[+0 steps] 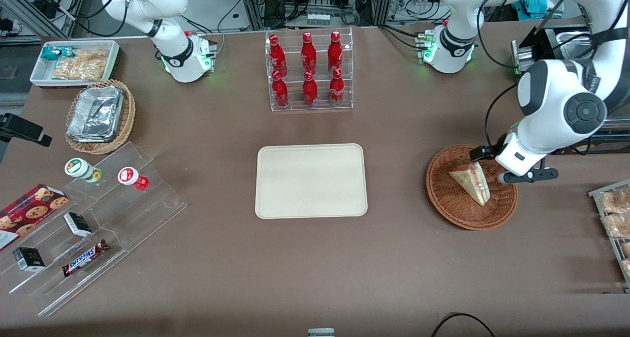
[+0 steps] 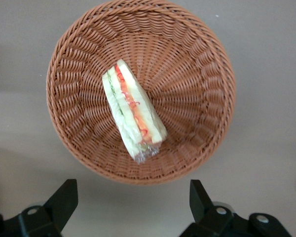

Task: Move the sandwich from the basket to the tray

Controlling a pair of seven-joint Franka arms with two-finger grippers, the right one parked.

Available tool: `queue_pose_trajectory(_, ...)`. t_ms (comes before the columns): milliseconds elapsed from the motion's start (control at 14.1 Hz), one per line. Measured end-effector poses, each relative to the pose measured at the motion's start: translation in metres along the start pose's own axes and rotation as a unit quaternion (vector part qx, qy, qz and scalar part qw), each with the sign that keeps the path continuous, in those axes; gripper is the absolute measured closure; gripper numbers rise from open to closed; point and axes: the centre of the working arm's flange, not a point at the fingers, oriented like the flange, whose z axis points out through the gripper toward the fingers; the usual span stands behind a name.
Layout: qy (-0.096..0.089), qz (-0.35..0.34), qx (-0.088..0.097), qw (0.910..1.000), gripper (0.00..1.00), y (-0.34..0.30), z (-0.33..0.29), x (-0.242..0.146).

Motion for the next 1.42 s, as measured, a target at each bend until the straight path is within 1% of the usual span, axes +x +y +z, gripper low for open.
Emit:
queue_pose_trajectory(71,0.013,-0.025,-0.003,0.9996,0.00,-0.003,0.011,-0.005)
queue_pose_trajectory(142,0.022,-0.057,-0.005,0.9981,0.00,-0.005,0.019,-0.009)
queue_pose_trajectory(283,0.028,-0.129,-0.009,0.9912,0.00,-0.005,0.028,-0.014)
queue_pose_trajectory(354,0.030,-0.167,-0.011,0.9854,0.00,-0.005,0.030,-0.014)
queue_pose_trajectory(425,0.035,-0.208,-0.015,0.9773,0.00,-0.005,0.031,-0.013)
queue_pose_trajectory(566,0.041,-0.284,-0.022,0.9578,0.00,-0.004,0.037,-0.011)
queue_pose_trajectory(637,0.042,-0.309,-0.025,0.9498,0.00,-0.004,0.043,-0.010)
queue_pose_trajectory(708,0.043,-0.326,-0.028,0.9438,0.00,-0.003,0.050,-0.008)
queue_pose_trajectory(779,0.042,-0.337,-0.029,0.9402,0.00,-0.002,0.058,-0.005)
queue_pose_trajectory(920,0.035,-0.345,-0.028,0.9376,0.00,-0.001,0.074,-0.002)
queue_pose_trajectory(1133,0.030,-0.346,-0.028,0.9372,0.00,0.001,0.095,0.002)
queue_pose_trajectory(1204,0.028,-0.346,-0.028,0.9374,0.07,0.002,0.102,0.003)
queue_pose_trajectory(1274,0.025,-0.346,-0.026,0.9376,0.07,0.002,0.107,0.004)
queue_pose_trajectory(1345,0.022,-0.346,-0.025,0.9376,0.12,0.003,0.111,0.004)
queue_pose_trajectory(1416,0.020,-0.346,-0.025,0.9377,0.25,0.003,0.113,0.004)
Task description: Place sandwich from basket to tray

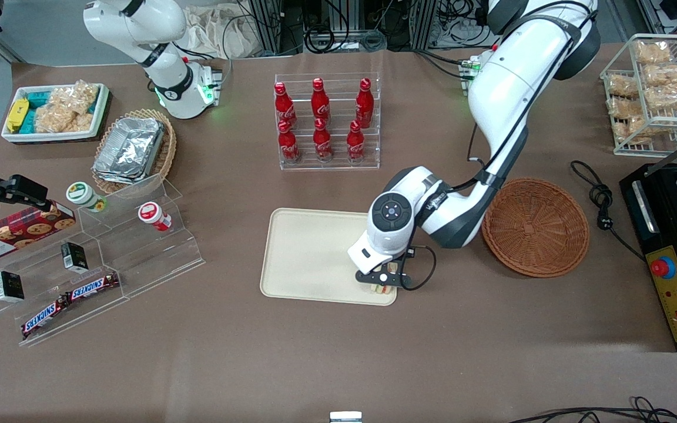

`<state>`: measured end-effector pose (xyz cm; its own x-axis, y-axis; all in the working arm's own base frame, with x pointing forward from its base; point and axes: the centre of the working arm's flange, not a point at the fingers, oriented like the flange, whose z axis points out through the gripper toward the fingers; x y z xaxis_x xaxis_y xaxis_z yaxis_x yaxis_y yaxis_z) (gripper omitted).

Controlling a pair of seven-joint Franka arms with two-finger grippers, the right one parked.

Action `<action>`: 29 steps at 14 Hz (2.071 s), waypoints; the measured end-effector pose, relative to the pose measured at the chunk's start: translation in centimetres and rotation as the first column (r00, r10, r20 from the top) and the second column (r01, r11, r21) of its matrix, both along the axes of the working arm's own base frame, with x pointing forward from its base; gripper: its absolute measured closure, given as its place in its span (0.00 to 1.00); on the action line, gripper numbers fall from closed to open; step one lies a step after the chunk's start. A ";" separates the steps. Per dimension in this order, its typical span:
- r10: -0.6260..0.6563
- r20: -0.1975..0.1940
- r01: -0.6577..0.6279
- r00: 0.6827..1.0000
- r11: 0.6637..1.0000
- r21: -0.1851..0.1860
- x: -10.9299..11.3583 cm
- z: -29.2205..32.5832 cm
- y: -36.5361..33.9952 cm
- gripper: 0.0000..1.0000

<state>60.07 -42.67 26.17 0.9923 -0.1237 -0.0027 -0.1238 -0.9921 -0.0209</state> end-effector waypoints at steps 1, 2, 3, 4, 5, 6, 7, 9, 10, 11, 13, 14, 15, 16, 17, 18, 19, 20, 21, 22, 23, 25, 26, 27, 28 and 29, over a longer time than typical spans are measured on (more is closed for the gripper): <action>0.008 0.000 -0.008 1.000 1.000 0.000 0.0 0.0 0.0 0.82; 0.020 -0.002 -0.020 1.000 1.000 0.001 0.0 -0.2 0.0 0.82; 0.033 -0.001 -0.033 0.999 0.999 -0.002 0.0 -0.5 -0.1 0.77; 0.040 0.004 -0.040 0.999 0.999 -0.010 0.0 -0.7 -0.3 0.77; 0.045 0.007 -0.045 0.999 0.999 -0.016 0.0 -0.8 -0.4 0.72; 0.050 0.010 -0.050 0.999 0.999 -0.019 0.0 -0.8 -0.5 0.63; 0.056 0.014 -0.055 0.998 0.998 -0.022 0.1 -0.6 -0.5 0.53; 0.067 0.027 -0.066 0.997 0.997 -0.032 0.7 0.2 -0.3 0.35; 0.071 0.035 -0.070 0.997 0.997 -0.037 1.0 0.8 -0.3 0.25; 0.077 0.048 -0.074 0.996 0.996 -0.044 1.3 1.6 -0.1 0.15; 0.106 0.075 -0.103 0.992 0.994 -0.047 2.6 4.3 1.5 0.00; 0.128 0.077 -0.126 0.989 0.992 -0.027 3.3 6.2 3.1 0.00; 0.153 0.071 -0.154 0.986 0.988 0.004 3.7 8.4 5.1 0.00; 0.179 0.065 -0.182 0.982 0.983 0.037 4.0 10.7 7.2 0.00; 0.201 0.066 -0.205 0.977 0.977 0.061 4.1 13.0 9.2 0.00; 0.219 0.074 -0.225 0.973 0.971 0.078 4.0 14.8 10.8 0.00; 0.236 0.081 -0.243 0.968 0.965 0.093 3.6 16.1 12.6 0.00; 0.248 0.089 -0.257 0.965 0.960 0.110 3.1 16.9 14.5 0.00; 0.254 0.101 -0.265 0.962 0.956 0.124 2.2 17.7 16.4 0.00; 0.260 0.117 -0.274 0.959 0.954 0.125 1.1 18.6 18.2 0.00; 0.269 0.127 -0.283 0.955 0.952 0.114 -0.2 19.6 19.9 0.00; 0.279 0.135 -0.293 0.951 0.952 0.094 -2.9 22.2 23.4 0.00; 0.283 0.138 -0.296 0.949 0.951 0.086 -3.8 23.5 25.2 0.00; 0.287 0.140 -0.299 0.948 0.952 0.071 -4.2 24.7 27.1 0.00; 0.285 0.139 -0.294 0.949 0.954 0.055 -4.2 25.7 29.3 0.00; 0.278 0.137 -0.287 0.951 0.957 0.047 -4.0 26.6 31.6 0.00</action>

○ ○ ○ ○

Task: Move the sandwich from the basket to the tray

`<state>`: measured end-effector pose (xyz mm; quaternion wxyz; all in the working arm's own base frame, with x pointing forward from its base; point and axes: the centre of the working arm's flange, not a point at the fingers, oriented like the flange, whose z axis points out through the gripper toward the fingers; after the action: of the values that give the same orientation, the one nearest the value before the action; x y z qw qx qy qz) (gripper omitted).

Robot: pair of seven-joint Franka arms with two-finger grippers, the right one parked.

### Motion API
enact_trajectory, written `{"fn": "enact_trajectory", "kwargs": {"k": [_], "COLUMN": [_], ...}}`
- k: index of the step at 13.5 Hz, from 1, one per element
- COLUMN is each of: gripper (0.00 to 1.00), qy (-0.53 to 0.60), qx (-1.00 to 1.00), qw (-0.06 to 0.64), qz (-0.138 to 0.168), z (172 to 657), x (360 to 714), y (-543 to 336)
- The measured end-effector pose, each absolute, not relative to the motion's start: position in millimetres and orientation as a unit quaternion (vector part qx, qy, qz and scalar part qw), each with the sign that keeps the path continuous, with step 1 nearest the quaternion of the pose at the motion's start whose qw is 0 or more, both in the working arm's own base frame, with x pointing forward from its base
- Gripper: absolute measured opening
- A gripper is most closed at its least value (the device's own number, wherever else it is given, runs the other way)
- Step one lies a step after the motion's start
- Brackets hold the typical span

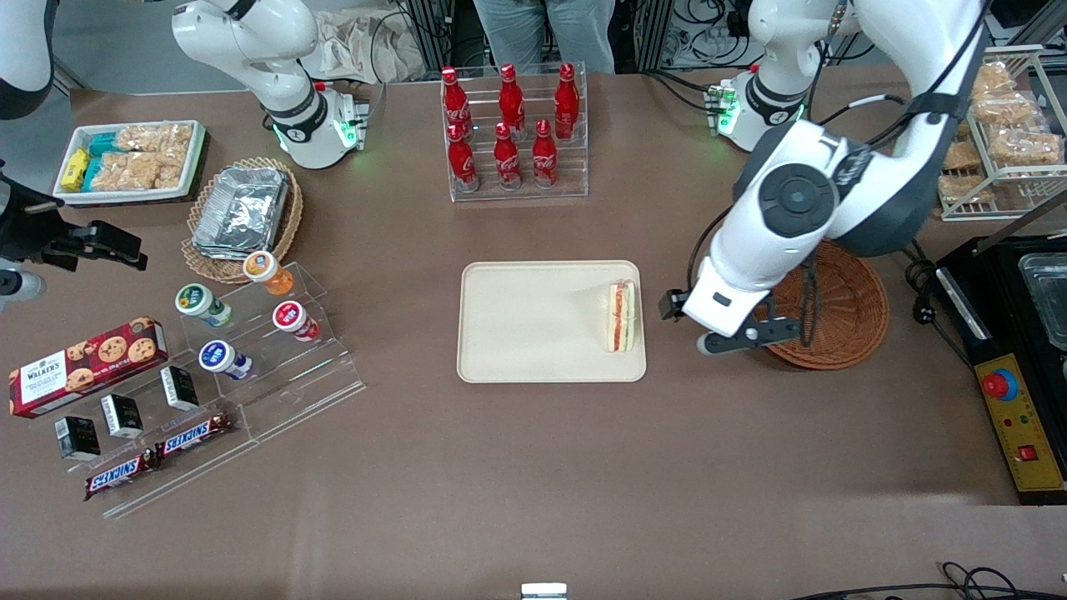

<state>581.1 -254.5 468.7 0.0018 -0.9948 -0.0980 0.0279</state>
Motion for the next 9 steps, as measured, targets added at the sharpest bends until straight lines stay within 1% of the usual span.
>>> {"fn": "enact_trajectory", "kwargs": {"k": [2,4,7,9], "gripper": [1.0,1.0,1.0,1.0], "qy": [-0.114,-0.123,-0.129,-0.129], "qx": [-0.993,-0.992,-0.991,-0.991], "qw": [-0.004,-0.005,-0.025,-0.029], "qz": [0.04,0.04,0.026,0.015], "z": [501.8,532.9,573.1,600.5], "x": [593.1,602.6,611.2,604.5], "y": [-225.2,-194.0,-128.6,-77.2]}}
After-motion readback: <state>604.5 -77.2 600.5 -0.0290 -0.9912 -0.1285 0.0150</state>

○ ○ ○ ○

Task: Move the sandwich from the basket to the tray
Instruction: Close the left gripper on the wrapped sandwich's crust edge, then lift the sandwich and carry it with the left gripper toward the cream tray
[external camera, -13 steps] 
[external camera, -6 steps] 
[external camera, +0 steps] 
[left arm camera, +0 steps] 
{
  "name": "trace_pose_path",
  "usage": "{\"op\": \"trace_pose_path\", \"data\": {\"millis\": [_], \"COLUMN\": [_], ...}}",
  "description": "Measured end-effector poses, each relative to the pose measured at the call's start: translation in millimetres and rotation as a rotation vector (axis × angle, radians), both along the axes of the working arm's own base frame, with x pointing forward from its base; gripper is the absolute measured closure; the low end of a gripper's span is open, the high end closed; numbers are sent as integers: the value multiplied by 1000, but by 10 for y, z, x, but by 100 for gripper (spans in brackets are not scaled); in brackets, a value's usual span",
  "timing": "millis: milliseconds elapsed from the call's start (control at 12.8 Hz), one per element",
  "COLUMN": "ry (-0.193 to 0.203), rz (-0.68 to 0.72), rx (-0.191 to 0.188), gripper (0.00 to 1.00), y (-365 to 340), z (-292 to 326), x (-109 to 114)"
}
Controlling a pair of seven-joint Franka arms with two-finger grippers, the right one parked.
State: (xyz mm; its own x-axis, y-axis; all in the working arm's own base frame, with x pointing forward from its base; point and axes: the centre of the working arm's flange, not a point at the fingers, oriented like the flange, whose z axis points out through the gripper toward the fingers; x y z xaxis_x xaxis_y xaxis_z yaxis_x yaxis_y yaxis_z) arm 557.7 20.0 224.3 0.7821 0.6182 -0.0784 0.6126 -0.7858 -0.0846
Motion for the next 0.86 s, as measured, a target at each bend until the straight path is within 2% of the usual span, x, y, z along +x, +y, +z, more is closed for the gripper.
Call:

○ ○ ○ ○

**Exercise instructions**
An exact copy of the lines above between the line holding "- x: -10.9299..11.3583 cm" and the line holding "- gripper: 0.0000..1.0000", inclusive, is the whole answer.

**Exercise response**
- x: -10.9299..11.3583 cm
- z: -29.2205..32.5832 cm
- y: -36.5361..33.9952 cm
- gripper: 0.0000..1.0000

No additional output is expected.